The problem →
Retype all of the data shown below, keeping every character the same.

Exercise data →
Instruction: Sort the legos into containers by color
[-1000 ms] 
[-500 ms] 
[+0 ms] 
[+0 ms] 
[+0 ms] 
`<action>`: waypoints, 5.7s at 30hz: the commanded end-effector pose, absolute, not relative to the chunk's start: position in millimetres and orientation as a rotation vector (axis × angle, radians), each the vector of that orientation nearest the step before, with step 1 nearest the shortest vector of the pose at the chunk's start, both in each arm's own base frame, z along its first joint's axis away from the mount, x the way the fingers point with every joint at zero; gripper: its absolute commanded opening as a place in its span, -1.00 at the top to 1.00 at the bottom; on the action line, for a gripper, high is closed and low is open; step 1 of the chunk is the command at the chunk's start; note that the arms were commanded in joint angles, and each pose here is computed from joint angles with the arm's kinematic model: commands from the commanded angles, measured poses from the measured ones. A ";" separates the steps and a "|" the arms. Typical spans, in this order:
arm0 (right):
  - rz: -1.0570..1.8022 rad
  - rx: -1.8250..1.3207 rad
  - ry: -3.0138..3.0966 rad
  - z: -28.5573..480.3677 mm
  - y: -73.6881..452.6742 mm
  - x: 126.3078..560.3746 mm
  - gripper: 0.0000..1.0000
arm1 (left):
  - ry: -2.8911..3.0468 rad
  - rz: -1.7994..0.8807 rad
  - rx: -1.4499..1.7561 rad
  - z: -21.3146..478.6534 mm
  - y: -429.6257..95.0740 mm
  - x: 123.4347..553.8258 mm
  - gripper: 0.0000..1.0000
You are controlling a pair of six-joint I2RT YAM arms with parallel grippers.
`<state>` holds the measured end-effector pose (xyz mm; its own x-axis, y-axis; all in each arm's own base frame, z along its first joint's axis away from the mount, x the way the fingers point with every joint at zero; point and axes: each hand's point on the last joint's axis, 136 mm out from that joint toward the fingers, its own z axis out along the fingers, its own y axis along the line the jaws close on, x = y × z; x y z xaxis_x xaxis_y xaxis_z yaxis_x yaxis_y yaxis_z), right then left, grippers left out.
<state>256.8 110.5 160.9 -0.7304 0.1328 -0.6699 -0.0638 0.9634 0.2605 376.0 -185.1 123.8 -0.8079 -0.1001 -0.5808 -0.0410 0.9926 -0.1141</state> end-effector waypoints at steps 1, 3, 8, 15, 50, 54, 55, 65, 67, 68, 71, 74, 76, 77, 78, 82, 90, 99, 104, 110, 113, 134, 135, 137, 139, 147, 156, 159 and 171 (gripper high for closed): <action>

Result →
Instruction: Sort the legos into containers by color
[-1000 ms] 
[-500 ms] 
[+0 ms] 
[+0 ms] 
[+0 ms] 
`<action>`: waypoints, 5.7s at 30hz: the commanded end-effector pose, absolute, not relative to the chunk's start: position in millimetres and orientation as a rotation vector (axis × angle, radians), each the vector of that orientation nearest the step before, with step 1 nearest the shortest vector of the pose at the chunk's start, both in each arm's own base frame, z along its first joint's axis away from the mount, x the way the fingers point with every joint at zero; gripper: its absolute commanded opening as a place in its span, -1.00 at the top to 1.00 at the bottom; on the action line, for a gripper, high is closed and low is open; step 1 of the chunk is the command at the chunk's start; note that the arms were commanded in joint angles, and each pose here is computed from joint angles with the arm's kinematic model: commands from the commanded angles, measured poses from the measured ones. A ";" separates the steps and a "|" the arms. Typical spans, in this order:
arm0 (right):
  - rz: -1.0570..1.8022 rad
  - rx: -1.8250..1.3207 rad
  - ry: -3.0138..3.0966 rad
  - z: -28.5573..480.3677 mm
  - y: -73.6881..452.6742 mm
  - x: 126.3078..560.3746 mm
  - gripper: 0.0000..1.0000
arm1 (left):
  - ry: -2.8911..3.0468 rad
  - rz: -1.7994..0.8807 rad
  - rx: -1.4499..1.7561 rad
  - z: -21.3146..478.6534 mm
  - y: -429.6257..95.0740 mm
  - x: 123.4347..553.8258 mm
  - gripper: 0.0000..1.0000
You are controlling a pair of six-joint I2RT YAM arms with parallel grippers.
`<state>` holds the measured end-effector pose (xyz mm; its own x-axis, y-axis; all in each arm's own base frame, z along its first joint's axis away from the mount, x the way the fingers point with every joint at zero; point and axes: each hand's point on the last joint's axis, 136 mm out from that joint toward the fingers, its own z axis out along the fingers, its own y axis along the line the jaws close on, x = y × z; x y z xaxis_x xaxis_y xaxis_z yaxis_x yaxis_y yaxis_z), right then left, grippers left out.
<state>256.8 110.5 160.9 -0.7304 0.1328 -0.6699 -0.0638 0.9634 0.2605 376.0 -185.1 123.8 -0.8079 -0.1001 -0.5808 -0.0410 0.9926 -0.1141</state> end-effector waypoints at steps 1, 3, 8, 15, 50, 54, 55, 65, 67, 68, 71, 74, 76, 77, 78, 82, 90, 99, 104, 110, 113, 134, 135, 137, 139, 147, 156, 159 and 171 (gripper high for closed): <action>

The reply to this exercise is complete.